Executing jail_build brings up a menu of repositories to select from (living in /usr/repos) and allows you to select one before prompting you to enter the directory you wish to unpack the contents to (creating a new jail root directory). The default directory is /usr/jail/<jail_hostname> (change <jail_hostname> to the fully qualified hostname of the jail — this is suggested for easy tracking but feel free to make this whatever you like).

NOTE: You don’t have to use my jail_build technique to build jails, in fact there is a long-standing tradition of populating jails from source-code. For details on how to build a jail from source, see the Creating and Controlling Jails section of the FreeBSD Handbook.

After you’ve created a jail, it’s time to configure it as a vimage.

In the host’s /etc/rc.conf file, add the following:

vimage_enable="YES" # Set to NO to disable starting of any vimages
vimage_list="vj1" # Space separated list of names of vimages

vimage_vj1_rootdir="/usr/jail/vj1" # vimage's root directory
vimage_vj1_hostname="vj1" # vimage's hostname
vimage_vj1_devfs_enable="YES" # mount devfs in the vimage

This configures your basic vimage (we’ll cover how to give it a network interface in a moment). You can compare this directly to the procedures documented in the Creating and Controlling Jails section of the FreeBSD Handbook.

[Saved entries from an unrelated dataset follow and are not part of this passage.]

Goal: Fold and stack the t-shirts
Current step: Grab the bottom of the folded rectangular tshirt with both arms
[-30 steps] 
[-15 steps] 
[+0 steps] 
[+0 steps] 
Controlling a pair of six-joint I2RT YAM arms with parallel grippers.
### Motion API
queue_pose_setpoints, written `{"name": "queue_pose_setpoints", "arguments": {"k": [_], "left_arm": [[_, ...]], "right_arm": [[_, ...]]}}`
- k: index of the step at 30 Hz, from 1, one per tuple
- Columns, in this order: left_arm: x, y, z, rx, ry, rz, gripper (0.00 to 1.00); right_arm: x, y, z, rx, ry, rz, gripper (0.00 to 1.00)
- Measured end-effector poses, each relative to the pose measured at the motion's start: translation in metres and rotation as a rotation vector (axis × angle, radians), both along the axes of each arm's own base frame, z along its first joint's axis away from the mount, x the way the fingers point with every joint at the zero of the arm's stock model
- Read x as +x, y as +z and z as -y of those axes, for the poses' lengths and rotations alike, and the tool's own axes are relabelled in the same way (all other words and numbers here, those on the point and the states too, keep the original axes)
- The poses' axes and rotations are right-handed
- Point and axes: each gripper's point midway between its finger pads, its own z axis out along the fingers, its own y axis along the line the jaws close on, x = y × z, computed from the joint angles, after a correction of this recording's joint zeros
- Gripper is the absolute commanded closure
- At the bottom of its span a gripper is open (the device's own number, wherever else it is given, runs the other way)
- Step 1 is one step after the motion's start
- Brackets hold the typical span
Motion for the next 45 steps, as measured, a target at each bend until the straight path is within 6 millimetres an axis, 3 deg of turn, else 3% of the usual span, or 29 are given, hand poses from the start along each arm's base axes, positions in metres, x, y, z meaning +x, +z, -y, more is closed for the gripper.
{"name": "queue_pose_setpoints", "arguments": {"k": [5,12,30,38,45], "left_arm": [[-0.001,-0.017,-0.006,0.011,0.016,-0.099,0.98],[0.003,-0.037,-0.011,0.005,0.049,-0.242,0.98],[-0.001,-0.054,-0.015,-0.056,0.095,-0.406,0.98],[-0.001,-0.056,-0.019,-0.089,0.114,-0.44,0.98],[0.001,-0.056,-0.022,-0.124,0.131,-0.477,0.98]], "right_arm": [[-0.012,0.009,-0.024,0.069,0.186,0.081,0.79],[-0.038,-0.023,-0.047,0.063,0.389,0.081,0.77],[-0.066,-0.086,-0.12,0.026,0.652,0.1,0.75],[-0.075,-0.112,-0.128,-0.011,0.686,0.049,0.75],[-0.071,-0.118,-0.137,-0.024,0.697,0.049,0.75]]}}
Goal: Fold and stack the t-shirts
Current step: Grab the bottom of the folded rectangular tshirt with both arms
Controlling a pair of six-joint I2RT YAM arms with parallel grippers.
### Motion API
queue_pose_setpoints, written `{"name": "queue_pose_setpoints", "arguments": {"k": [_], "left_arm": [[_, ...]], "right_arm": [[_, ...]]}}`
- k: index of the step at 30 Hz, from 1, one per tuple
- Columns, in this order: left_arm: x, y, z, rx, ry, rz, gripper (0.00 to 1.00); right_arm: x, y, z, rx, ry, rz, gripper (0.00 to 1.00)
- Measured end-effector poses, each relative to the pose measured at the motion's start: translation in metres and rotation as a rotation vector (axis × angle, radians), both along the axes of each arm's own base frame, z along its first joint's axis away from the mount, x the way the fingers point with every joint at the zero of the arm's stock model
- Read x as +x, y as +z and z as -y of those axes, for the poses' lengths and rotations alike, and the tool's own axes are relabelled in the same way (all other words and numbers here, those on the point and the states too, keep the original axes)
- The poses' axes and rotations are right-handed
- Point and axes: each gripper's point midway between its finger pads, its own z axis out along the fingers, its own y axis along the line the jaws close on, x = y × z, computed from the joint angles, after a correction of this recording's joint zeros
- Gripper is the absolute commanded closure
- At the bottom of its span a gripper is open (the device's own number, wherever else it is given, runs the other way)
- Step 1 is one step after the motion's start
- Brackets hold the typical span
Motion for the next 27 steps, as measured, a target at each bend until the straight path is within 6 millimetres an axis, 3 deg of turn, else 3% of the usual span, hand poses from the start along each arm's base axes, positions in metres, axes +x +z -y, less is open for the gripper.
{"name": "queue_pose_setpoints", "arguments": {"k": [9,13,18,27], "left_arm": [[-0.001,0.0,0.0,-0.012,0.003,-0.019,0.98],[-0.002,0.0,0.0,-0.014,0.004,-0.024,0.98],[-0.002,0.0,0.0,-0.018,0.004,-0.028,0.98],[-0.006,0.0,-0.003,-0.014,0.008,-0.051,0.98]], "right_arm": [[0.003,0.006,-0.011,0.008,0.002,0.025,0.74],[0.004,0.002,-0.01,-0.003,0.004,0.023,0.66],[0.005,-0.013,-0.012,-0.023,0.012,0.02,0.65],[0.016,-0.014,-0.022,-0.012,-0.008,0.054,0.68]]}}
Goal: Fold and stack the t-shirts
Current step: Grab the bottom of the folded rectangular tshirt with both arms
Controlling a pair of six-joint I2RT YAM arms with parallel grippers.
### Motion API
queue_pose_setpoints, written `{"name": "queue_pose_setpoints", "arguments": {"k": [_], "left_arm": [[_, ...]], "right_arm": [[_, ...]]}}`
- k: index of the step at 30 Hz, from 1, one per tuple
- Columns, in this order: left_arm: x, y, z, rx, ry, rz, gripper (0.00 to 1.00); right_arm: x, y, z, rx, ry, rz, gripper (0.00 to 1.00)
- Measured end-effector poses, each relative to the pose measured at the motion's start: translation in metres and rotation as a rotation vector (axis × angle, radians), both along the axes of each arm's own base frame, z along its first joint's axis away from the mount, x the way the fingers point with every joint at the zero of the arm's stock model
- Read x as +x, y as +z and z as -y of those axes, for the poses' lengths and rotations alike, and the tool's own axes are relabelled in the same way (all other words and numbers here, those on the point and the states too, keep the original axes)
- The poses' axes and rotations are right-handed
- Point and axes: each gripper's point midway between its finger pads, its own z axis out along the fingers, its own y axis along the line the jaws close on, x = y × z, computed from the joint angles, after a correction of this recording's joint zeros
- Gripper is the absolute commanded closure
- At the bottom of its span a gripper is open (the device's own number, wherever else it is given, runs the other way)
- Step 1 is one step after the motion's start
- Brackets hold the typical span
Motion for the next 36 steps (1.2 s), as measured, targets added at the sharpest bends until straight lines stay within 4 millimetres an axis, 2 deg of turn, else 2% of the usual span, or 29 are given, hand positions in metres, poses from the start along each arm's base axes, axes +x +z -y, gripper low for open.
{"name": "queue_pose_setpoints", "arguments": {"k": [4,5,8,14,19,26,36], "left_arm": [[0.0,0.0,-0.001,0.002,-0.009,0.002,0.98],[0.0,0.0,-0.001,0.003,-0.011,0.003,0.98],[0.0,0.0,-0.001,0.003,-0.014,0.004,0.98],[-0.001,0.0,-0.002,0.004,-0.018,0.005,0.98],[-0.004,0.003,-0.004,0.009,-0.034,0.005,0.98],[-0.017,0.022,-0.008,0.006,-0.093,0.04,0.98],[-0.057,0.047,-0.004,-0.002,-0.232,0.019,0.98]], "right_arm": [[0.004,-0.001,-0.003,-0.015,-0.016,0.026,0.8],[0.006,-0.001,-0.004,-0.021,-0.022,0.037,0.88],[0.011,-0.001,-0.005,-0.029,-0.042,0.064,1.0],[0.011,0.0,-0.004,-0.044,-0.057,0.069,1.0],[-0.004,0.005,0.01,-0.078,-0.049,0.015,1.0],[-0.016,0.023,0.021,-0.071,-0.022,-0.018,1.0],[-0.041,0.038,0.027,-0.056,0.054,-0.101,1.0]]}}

The same rules that apply to jail_list in the Handbook apply to vimage_list. The methodology is the same because again, /etc/rc.d/vimage is a fork of the documented /etc/rc.d/jail script.

Next, if you only want to move whole network interfaces into the vimage when it is started (and implied, automatically move the interface back out when the vimage is stopped), add the following to the same rc.conf file as above:

vimage_vj1_vnets="igb0" # list of interfaces to give to the vimage

However, the real flexibility comes from using the bridging option based on netgraph. To create a bridged interface for the vimage — leaving the original interface on the host unaffected — add the following instead of the above:

vimage_vj1_bridges="igb0 igb0" # list of interfaces to bridge

In the above example, a single port physical Intel Gigabit network adapter is listed twice — this will create two unique bridged interfaces from the same physical interface. This is not an error and is perfectly valid (imagine simulating a router that runs on two subnets but over the same physical wire).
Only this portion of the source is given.